- Dataset content -
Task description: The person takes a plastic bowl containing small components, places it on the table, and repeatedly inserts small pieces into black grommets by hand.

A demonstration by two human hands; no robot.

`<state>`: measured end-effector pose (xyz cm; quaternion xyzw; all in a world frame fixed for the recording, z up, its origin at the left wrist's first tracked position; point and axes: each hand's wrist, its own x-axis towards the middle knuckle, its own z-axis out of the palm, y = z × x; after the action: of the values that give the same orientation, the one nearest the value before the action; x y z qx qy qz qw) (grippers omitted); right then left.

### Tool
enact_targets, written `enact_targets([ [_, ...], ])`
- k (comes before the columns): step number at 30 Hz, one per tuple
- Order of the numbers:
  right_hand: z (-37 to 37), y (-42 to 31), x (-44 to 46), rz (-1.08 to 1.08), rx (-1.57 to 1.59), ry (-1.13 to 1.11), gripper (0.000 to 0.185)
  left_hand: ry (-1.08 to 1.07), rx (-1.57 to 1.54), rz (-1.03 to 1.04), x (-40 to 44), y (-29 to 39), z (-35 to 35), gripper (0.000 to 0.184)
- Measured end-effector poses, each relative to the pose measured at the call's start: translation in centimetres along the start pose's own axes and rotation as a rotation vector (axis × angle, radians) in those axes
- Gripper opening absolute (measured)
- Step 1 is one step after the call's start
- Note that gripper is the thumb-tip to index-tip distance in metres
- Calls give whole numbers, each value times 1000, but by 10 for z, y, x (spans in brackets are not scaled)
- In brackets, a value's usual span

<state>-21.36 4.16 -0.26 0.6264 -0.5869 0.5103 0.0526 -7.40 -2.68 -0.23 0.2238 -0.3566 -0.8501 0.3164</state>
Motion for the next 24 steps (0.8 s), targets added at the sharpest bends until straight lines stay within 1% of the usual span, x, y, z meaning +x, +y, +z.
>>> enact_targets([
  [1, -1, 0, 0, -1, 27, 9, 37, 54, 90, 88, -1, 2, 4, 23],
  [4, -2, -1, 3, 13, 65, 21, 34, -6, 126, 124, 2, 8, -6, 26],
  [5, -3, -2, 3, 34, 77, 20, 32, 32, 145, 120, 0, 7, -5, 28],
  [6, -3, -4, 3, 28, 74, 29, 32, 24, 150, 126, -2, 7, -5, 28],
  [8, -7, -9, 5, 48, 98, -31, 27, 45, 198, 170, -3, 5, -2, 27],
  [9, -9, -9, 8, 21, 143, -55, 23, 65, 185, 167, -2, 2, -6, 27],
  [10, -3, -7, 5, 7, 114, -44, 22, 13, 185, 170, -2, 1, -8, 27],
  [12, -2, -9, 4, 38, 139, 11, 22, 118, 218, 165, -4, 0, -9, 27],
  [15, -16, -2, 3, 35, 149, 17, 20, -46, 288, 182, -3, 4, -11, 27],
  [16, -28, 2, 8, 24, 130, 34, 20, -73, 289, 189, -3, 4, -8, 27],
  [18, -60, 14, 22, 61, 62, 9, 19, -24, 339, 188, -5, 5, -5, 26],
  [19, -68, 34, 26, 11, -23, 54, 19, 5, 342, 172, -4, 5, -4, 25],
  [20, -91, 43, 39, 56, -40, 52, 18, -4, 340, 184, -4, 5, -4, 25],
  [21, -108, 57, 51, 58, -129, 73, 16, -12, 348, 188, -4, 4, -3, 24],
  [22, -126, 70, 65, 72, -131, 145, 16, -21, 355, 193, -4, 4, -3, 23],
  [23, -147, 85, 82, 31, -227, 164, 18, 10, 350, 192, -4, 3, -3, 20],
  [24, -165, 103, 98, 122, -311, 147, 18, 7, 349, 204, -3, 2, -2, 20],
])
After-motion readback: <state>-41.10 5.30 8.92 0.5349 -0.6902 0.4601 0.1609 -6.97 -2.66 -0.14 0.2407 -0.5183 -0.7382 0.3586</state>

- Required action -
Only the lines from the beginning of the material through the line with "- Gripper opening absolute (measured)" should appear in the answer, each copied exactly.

- Response to the task -
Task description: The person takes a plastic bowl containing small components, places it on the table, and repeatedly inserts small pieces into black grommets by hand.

A demonstration by two human hands; no robot.

`<state>`: measured end-effector pose (xyz cm; quaternion xyzw; all in a world frame fixed for the recording, z up, its origin at the left wrist's first tracked position; point and axes: each hand's wrist, its own x-axis towards the middle knuckle, its own z-axis out of the palm, y = z × x; after the action: of the values that give the same orientation, the one nearest the value before the action; x y z qx qy qz qw) (grippers omitted); right then left.

### Tool
enact_targets, written `enact_targets([ [_, ...], ])`
- k (comes before the columns): step number at 30 Hz, one per tuple
- Order of the numbers:
  right_hand: z (-37 to 37), y (-42 to 31), x (-44 to 46), rz (-1.08 to 1.08), rx (-1.57 to 1.59), ry (-1.13 to 1.11), gripper (0.000 to 0.185)
  left_hand: ry (-1.08 to 1.07), rx (-1.57 to 1.54), rz (-1.03 to 1.04), x (-40 to 44), y (-29 to 39), z (-35 to 35), gripper (0.000 to 0.184)
- Measured end-effector poses, each relative to the pose measured at the call's start: translation in centimetres along the start pose's own axes and rotation as a rotation vector (axis × angle, radians) in those axes
- Gripper opening absolute (measured)

What the exercise required has been answered in full.